* [Problem description]: Nothing but the lines from the start of the entries through the line holding "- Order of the" is to be repeated, exactly and with pictures excluded.

Records from a dataset:
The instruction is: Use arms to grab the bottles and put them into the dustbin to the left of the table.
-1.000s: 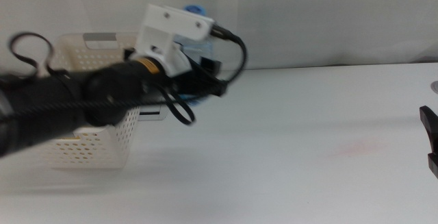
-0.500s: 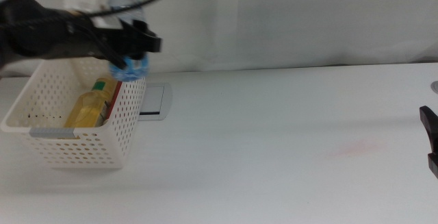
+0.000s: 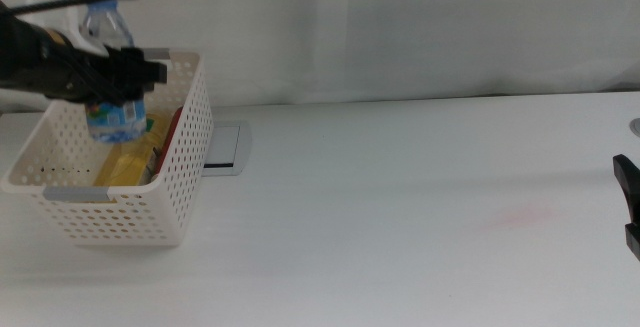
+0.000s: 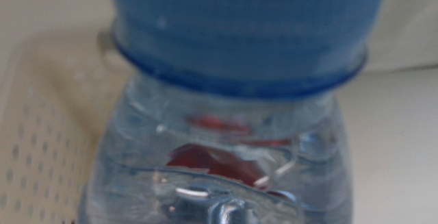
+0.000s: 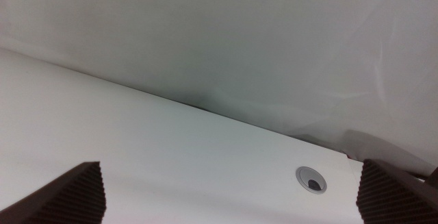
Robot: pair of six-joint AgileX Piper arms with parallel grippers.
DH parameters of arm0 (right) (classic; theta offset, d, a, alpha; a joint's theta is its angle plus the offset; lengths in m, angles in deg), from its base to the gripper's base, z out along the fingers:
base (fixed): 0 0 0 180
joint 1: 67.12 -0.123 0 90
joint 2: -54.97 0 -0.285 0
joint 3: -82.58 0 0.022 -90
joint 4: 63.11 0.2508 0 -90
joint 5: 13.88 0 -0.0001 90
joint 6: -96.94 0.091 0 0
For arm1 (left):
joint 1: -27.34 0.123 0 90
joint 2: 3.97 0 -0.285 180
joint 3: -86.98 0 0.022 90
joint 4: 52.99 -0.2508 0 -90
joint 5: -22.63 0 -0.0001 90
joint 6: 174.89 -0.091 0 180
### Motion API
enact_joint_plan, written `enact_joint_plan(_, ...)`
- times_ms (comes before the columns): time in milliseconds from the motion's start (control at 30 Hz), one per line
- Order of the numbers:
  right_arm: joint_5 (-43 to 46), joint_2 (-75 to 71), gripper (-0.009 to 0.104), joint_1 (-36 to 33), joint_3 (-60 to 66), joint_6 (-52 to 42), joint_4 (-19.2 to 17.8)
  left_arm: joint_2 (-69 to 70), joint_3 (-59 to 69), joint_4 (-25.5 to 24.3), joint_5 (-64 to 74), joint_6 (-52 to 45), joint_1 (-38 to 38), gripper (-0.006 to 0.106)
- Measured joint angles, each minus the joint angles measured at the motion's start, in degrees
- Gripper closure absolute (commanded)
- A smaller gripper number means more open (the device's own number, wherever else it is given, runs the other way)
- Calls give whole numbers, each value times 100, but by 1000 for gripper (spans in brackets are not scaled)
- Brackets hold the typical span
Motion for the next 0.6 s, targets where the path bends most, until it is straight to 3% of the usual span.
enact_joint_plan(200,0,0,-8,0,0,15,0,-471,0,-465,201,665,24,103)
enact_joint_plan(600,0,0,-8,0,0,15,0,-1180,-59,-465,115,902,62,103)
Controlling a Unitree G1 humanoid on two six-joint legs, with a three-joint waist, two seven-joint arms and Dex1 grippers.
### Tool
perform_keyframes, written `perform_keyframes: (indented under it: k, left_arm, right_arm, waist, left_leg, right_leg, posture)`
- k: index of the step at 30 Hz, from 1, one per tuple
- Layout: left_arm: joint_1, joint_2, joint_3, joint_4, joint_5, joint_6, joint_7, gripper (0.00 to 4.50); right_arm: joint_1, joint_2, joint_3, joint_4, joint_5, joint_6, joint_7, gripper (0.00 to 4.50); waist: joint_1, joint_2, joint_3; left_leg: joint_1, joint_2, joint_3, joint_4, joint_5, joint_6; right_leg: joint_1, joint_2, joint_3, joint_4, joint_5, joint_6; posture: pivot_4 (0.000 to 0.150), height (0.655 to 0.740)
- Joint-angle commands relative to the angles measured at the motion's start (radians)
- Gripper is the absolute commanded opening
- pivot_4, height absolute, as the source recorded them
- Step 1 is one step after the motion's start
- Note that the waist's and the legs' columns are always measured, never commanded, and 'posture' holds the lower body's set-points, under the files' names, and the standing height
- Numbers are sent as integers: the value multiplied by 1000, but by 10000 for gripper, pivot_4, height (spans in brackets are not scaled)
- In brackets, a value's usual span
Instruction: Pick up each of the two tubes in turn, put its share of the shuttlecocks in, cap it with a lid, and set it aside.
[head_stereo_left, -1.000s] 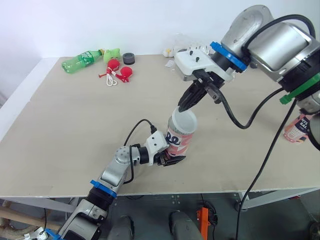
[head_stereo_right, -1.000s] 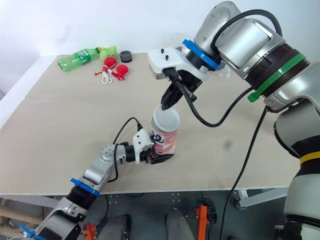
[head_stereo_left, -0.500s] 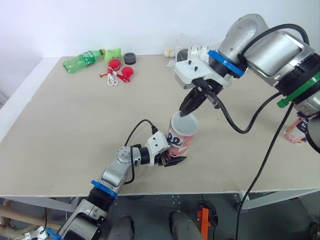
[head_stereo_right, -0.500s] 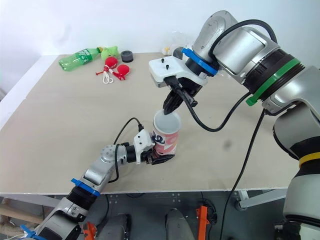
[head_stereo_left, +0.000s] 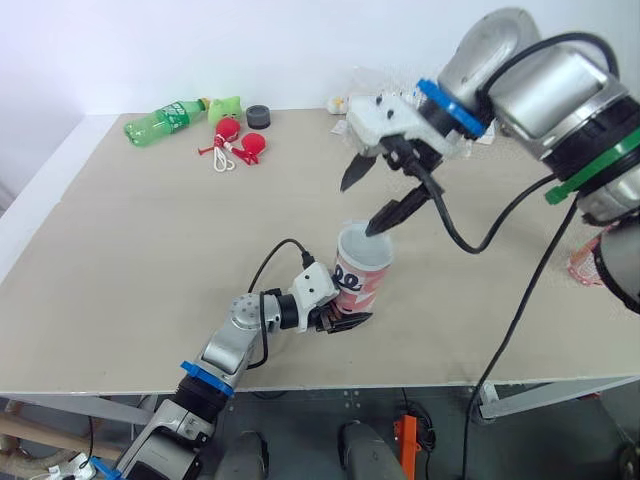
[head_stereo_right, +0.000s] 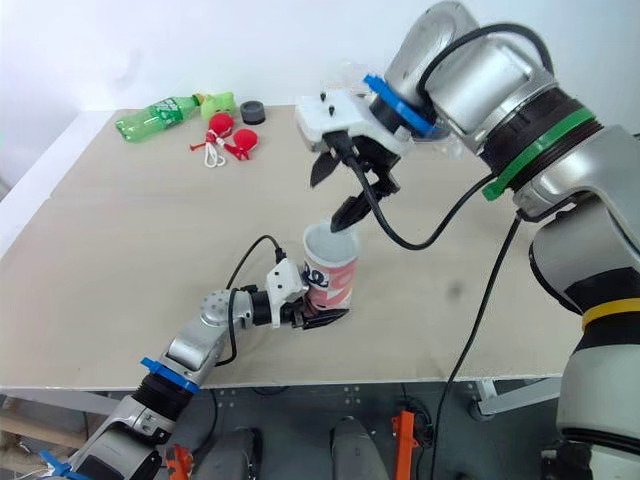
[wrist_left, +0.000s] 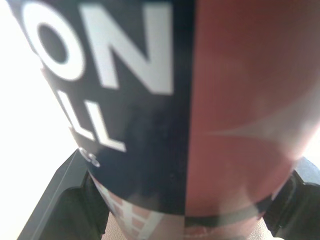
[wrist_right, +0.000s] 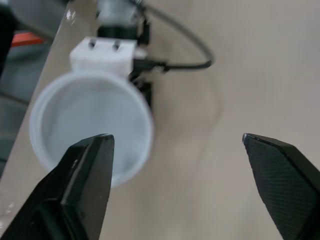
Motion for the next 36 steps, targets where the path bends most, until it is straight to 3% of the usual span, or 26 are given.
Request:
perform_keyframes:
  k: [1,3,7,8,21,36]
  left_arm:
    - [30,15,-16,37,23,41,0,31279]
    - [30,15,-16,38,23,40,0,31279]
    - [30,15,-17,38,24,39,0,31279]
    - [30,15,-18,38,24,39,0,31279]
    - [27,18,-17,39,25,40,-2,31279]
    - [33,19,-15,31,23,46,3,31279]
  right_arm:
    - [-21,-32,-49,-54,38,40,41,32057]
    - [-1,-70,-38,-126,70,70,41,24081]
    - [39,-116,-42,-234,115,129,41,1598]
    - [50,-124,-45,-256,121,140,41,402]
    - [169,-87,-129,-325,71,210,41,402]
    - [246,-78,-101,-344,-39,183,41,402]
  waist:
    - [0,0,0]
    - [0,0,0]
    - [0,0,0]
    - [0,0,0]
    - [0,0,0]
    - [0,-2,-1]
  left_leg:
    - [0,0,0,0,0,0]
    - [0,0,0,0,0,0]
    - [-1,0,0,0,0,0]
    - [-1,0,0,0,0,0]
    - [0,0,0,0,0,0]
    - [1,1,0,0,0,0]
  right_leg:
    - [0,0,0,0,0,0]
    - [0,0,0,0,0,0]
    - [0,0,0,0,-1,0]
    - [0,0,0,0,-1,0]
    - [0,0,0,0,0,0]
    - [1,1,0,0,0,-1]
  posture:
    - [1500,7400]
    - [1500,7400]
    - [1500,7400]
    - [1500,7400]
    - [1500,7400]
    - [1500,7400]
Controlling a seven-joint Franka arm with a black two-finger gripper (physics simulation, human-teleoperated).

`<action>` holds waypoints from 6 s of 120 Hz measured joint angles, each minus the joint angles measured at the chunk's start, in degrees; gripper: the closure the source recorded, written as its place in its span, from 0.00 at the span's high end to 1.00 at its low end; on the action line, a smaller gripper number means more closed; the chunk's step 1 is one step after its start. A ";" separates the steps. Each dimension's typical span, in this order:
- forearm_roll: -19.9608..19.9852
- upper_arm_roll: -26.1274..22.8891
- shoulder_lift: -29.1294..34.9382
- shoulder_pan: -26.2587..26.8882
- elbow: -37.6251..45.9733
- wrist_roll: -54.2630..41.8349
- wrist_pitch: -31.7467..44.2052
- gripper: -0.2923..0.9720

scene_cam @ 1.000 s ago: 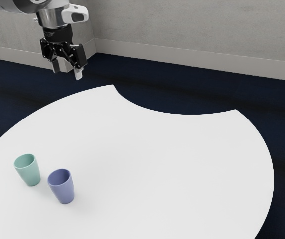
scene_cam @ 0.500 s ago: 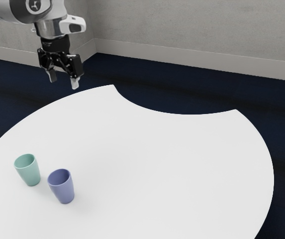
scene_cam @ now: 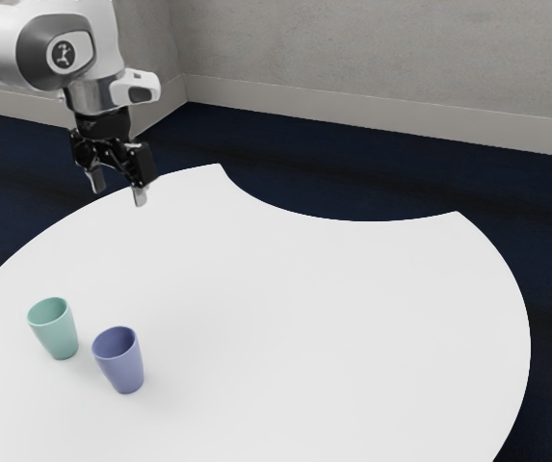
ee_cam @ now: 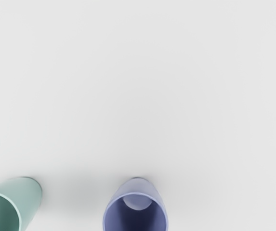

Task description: Place the left cup onto the right cup

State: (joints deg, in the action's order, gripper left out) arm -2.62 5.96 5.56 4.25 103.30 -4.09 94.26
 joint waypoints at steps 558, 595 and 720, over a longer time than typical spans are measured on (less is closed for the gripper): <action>-3.62 5.22 -0.77 -11.46 26.72 -7.13 24.35 0.77; -3.62 4.52 0.41 -11.57 29.70 -7.56 25.87 0.77; -3.78 4.50 -5.19 -11.70 29.78 -8.98 30.35 0.77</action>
State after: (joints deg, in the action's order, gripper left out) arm -6.40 10.46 0.37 -7.44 133.09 -13.07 124.61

* [Output of the task]:
The instruction is: Use arms to grab the bottles and put them into the dustbin to the left of the table.
-1.000s: 
-0.500s: 
+0.000s: 
+0.000s: 
+0.000s: 
Robot: pair of six-joint AgileX Piper arms with parallel grippers.
DH parameters of arm0 (right) (classic; theta offset, d, a, alpha; a joint's theta is its angle plus the offset; lengths in m, angles in deg), from its base to the gripper's base, z out along the fingers:
base (fixed): 0 0 0 180
joint 1: 67.12 -0.123 0 90
joint 2: -54.97 0 -0.285 0
joint 3: -82.58 0 0.022 -90
joint 4: 63.11 0.2508 0 -90
joint 5: 13.88 0 -0.0001 90
joint 6: -96.94 0.091 0 0
For arm1 (left):
joint 1: -27.34 0.123 0 90
joint 2: 3.97 0 -0.285 180
joint 3: -86.98 0 0.022 90
joint 4: 52.99 -0.2508 0 -90
joint 5: -22.63 0 -0.0001 90
joint 6: 174.89 -0.091 0 180
### Motion API
enact_joint_plan, written `enact_joint_plan(_, ...)`
- times_ms (comes before the columns): time in milliseconds from the motion's start (control at 30 Hz), one per line
- Order of the numbers:

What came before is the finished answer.